Silicon cannot bend on command. These perovskite crystals can.
Researchers at the University of California, Davis and ETH Zürich have demonstrated that halide perovskite crystals reversibly change shape when exposed to light, flexing and snapping back without damage. The work, published March 3 in Advanced Materials, shows this photostriction effect is tunable, and crucially, hysteresis-free: the crystal returns exactly to its starting point every time. The team demonstrated 20 distinct modulation states by varying light intensity.
"This is a dramatic change in the lattice when you shine light on it, a unique phenomenon that you don't see with silicon or gallium arsenide," Marina Leite, a professor of materials science and engineering at UC Davis and senior author on the paper, said in a university news release.
The team tested three perovskite compositions. Methylammonium lead bromide (MAPbBr3) showed the strongest response, with its crystal lattice expanding up to 0.3% under above-bandgap light, small in absolute terms but measurable and reversible. Cesium lead bromide (CsPbBr3) proved more rigid, changing by only 0.062%. The variation means researchers can tune the effect by chemistry: different compositions absorb different wavelengths, and the mechanical response scales with how much light the material absorbs.
The perovskite lattice expands under light because photogenerated charge carriers accumulate in the material and interact with its ionic lattice. Positive and negative ions physically shift in response. It's a solid-state effect with no moving parts. "It's not a binary on/off effect," Leite said. "It can be a scaled response, like a dimmer, depending on the light you shine on it."
Leite's group received $1 million from DARPA, the Pentagon's research arm, in November 2023 specifically to develop switchable photonic devices based on perovskites. The agency is interested in beam steering, hyperspectral imaging, and smart windows that can toggle between transparent and opaque states using only light as the trigger, no electrical contacts, no mechanical actuators. The Advanced Materials paper is a direct output of that program.

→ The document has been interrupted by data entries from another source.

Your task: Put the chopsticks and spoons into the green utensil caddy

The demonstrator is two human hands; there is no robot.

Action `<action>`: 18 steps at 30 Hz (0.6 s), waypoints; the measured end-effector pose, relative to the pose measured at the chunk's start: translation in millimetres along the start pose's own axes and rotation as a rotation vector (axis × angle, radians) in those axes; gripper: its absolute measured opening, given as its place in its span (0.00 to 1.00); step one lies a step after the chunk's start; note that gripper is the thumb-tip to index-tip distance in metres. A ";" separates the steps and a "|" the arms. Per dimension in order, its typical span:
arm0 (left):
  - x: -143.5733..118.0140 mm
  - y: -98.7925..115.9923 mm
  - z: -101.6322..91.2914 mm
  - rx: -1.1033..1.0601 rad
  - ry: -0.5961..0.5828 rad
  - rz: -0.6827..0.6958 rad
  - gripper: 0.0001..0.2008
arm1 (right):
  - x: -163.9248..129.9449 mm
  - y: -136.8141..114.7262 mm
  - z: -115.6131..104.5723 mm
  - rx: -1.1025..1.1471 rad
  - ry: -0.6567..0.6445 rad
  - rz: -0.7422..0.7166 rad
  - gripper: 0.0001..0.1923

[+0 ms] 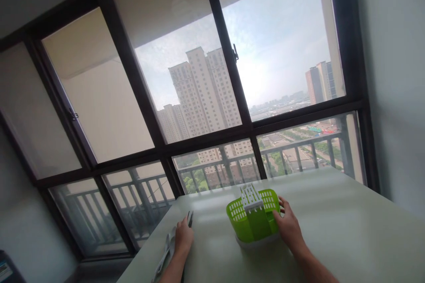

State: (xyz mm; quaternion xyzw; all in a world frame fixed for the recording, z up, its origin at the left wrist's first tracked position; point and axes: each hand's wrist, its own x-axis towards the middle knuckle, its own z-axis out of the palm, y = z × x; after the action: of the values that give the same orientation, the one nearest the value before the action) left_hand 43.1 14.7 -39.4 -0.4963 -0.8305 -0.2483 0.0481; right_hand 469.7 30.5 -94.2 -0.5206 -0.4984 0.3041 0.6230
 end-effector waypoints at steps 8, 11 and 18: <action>-26.8 -6.1 3.5 0.317 -0.036 0.135 0.30 | -1.2 -2.1 0.3 0.001 0.004 -0.004 0.36; -42.4 -23.1 2.2 0.461 -0.101 0.262 0.23 | -1.5 -2.0 0.9 0.008 0.012 -0.010 0.35; -57.9 -49.1 -16.7 0.404 -0.166 0.357 0.29 | -4.3 -7.8 1.7 0.022 0.007 -0.007 0.34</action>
State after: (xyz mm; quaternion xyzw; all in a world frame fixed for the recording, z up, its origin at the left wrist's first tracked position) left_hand 27.8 -58.2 -61.6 -0.6337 -0.7637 -0.0239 0.1210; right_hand 465.6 25.1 -88.2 -0.5131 -0.4947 0.3055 0.6314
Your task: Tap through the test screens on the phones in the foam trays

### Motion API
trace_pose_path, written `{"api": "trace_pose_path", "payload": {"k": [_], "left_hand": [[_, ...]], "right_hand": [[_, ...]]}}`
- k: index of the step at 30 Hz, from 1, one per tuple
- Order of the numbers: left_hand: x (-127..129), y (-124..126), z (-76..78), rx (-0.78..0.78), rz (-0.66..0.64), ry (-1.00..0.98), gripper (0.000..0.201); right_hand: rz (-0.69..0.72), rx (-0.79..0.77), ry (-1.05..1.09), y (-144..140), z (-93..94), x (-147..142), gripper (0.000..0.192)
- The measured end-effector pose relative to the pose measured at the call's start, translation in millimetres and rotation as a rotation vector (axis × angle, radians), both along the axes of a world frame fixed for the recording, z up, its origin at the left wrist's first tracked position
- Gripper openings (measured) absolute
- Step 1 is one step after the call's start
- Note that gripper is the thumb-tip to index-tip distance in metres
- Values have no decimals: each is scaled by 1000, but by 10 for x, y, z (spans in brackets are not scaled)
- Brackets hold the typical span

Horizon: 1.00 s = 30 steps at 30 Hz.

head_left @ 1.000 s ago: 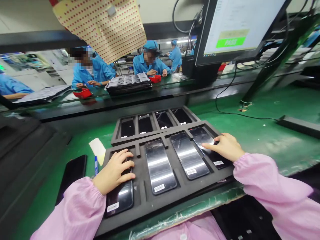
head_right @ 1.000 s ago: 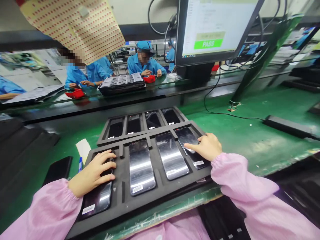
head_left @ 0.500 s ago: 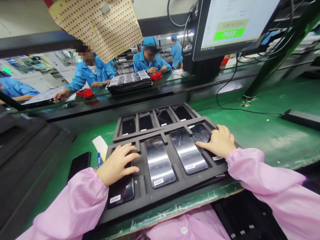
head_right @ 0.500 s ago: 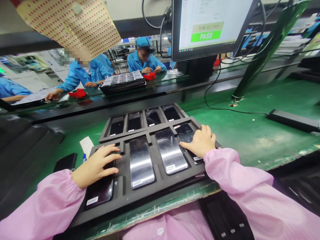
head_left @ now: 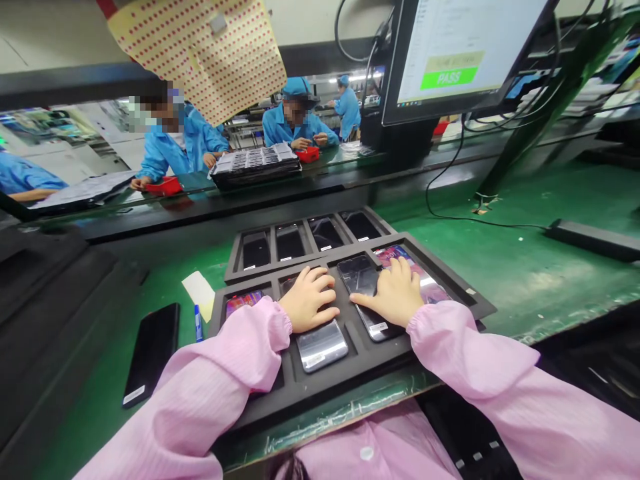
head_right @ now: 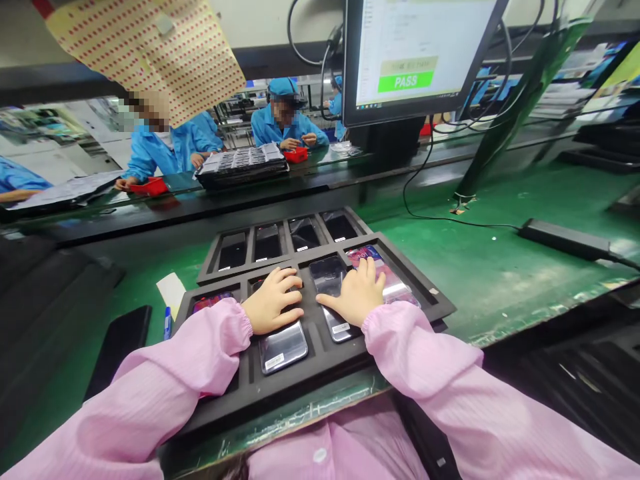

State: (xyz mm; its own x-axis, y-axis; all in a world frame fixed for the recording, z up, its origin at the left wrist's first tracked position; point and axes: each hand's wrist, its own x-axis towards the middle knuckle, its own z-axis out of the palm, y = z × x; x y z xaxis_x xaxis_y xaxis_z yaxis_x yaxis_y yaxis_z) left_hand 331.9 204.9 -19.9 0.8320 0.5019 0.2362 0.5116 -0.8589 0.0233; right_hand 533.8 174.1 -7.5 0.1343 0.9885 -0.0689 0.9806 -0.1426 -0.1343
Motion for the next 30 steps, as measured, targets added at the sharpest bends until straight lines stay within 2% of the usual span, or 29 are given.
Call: {"api": "trace_pose_path", "payload": {"k": [6,15,23,26,30], "left_hand": [[-8,4,-36,1,-12,-75,31],[-12,17,-56,32,-79,-120,32],[-58,-39,-26,101,36,-127,27],[-58,-40,-17,111,50,-119,27],[-50,-28,-8,112,9,-101,26]], "right_hand": [[-30,36,-62,-40,-15,-66,98],[5,99,-109,-17,-33,-130,82],[27,137,-91,-124,-54,34,87],[96,201,1,-177,-116,192,83],[279,381,216,-256,-212,441,71]]}}
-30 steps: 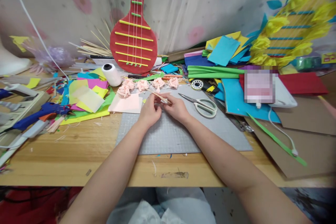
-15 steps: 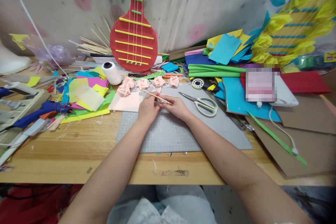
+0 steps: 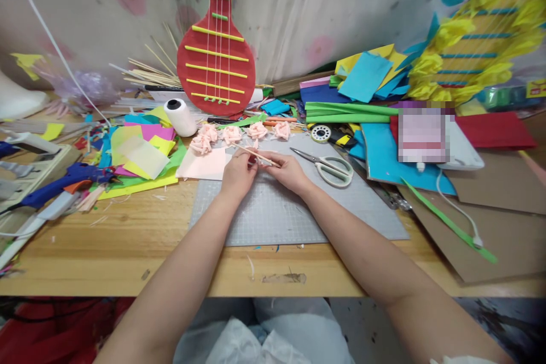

Perovskites are already further along in solar cells than in photonic switches. As Chemical & Engineering News reported, four Chinese startups are selling perovskite solar panels at megawatt scale, more than the rest of the world combined. Wonder Solar has two 200-megawatt plants operational and a 3-gigawatt facility under construction. UtmoLight launched a 1-gigawatt production line in February 2025, according to market research. The materials science of making perovskites at scale is being worked out in parallel.
The photostriction work is earlier. The experiments were done on single crystals, not integrated devices: what happens when you try to pattern these crystals into a waveguide, apply continuous illumination cycling, or run them at elevated temperature over months is still unknown. Perovskites have a long history of promising laboratory results that did not survive contact with manufacturing reality. Moisture sensitivity, thermal instability, and lead content have repeatedly stalled commercialization in areas that looked straightforward on paper.
The upside, if the physics holds at device scale, is something genuinely new: a material that changes its mechanical dimensions in response to light alone, reversibly, at room temperature, without power rails or moving components. That would be useful for optical filtering, tunable resonant cavities, or microscale actuators where wires are impractical. Whether anyone can actually build a reliable device from this effect is a separate question, and that has historically been where perovskite research goes to die.
The paper is solid. The gap from crystal to device is where stories like this typically end.